EXERCISE OF WARRANTS
 
     Each Warrant will entitle the holder thereof to purchase for cash or other
consideration such principal amount or such number of securities of Allied, at
such exercise price as shall in each case be set forth in, or be determinable as
set forth in, the Prospectus Supplement relating to the Warrants offered
thereby. Warrants may be exercised as set forth in the Prospectus Supplement
relating to the Warrants offered thereby at any time up to the close of business
on the expiration date set forth in such Prospectus Supplement. After the close
of business on the expiration date (or such later expiration date as may be
extended by Allied), unexercised Warrants will become void.
 
     Upon receipt of payment and the warrant certificate properly completed and
duly executed at the corporate trust office of the Warrant Agent or any other
office indicated in the applicable Prospectus Supplement, Allied will, as soon
as practicable, forward the securities purchasable upon such exercise. If less
than all of the Warrants represented by such warrant certificate are exercised,
a new warrant certificate will be issued for the remaining Warrants.
 
MODIFICATIONS
 
     Each Warrant Agreement and the terms of the Warrants and the Warrant
Certificates issued thereunder may be amended by Allied and the applicable
Warrant Agent, without the consent of the holders, for the purpose of curing any
ambiguity, or of curing, correcting or supplementing any defective or
inconsistent provision therein or in any other manner which Allied may deem
necessary or desirable and which will not adversely affect the interests of the
holders in any material respect.
 
                              PLAN OF DISTRIBUTION
 
     Allied or AWNA may sell Securities to or through one or more underwriters
or dealers and also may sell Securities directly to institutional investors or
other purchasers, or through agents.
 
     The distribution of the Securities may be effected from time to time in one
or more transactions at a fixed price or prices, which may be changed, or at
market prices prevailing at the time of sale, at prices related to such
prevailing market prices or at negotiated prices.
 
                                       29
<PAGE>   91
 
     In connection with the sale of Securities, underwriters or agents may
receive compensation from Allied or AWNA or from purchasers of Securities for
whom they may act as agents in the form of discounts, concessions or
commissions.

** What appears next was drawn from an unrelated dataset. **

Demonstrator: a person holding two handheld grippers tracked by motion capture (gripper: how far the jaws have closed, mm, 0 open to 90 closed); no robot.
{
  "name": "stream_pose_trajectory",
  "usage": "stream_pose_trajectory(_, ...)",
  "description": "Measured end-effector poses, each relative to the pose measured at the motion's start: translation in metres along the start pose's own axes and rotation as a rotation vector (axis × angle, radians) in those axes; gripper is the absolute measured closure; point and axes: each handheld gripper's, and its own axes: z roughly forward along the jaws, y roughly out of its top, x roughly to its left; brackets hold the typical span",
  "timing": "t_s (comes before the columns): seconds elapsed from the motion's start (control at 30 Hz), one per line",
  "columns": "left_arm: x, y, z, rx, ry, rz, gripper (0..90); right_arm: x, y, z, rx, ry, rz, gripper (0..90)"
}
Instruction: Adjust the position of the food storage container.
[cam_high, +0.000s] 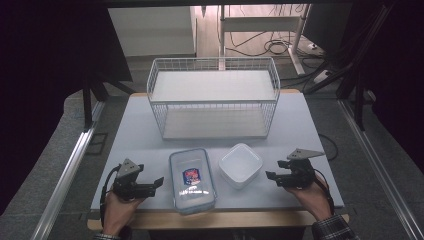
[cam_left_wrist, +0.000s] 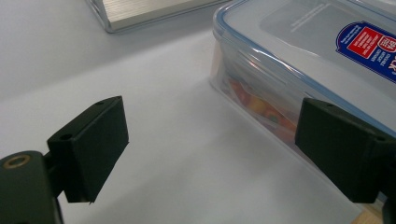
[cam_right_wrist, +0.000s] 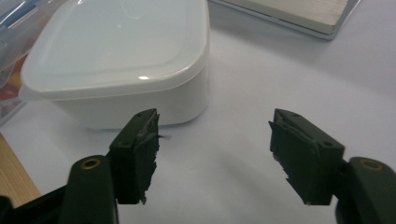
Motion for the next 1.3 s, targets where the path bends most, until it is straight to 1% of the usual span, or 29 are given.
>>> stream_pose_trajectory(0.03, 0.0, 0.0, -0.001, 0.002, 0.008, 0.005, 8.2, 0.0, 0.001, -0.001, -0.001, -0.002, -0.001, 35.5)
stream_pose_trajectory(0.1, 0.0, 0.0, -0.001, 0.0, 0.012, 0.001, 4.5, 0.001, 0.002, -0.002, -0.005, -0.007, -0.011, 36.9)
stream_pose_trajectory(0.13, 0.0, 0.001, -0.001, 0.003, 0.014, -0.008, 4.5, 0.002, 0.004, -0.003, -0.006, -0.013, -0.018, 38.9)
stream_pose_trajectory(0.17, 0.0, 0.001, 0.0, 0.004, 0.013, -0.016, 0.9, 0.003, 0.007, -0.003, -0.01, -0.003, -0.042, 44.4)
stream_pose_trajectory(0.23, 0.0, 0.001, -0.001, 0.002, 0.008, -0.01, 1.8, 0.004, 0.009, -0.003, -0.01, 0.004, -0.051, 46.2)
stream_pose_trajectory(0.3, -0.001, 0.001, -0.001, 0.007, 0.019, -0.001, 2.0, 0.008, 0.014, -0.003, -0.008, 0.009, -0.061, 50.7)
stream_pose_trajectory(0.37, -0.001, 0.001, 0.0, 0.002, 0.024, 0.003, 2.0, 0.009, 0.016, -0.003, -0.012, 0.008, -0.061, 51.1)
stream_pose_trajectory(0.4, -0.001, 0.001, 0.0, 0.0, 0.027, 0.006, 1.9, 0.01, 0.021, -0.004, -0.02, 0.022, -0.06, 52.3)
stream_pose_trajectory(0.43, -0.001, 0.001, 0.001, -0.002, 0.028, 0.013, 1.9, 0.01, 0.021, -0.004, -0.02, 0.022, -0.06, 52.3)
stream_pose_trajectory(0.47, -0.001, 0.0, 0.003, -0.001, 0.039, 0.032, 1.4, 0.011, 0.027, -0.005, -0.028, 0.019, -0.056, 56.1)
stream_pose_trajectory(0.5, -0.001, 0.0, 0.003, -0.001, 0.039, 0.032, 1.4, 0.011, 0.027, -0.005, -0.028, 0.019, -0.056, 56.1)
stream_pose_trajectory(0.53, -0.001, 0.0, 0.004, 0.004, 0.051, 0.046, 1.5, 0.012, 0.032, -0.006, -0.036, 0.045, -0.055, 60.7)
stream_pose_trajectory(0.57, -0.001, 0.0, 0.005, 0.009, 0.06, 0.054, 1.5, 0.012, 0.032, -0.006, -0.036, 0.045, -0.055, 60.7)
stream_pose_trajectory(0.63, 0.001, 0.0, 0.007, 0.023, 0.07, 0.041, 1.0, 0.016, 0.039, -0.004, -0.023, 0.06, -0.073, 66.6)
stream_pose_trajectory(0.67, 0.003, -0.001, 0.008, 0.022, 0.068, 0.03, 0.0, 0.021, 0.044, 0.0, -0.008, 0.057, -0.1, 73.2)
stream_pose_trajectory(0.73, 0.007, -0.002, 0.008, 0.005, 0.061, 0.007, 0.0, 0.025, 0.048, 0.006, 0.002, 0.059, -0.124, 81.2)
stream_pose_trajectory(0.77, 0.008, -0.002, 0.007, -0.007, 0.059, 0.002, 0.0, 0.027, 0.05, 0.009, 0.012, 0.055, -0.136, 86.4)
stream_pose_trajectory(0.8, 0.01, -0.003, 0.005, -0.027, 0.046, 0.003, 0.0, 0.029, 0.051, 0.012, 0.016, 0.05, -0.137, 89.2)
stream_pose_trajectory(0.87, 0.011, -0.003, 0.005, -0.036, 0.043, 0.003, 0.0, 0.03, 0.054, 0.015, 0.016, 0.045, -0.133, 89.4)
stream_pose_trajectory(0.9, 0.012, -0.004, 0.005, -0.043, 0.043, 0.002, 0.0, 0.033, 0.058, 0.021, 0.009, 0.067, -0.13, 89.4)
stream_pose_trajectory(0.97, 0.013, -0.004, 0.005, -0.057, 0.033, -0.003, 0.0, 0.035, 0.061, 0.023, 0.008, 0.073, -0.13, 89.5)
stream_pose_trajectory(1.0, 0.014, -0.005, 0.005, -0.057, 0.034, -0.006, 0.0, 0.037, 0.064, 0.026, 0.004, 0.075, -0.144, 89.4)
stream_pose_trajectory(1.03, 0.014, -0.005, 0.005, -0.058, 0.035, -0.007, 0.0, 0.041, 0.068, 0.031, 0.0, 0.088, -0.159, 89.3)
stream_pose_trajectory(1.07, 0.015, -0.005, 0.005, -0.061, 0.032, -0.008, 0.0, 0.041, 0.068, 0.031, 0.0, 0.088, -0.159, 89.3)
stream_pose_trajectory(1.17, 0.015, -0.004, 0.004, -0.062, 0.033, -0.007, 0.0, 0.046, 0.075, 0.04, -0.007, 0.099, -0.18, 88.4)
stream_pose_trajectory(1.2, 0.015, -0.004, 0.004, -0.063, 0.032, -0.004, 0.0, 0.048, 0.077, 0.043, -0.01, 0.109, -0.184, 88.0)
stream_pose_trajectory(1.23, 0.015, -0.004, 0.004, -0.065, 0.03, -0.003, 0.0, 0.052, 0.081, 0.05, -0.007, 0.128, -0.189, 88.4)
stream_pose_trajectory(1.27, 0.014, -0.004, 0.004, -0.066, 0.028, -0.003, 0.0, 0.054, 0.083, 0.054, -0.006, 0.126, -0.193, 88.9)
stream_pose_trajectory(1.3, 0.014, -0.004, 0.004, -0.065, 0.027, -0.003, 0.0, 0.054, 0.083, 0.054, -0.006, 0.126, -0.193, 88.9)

Underwriters may sell Securities to or through dealers, and such
dealers may receive compensation in the form of discounts, concessions or
commissions from the underwriters and/or commissions from the purchasers for
whom they may act as agents. Underwriters, dealers and agents that participate
in the distribution of Securities may be deemed to be underwriters, and any
discounts or commissions received by them from Allied and any profit on the
resale of Securities by them may be deemed to be underwriting discounts and
commissions, under the Securities Act. Any such underwriter or agent will be
identified, and any such compensation received from Allied or AWNA will be
described, in the related Prospectus Supplement.
 
     Under agreements which may be entered into by Allied and/or AWNA,
underwriters and agents who participate in the distribution of Securities may be
entitled to indemnification by Allied and AWNA against certain liabilities,
including liabilities under the Securities Act.
 
     If so indicated in the related Prospectus Supplement, Allied or AWNA will
authorize underwriters or other persons acting as Allied's or AWNA's agents to
solicit offers by certain institutions to purchase Securities from Allied or
AWNA pursuant to contracts providing for payment and delivery on a future date.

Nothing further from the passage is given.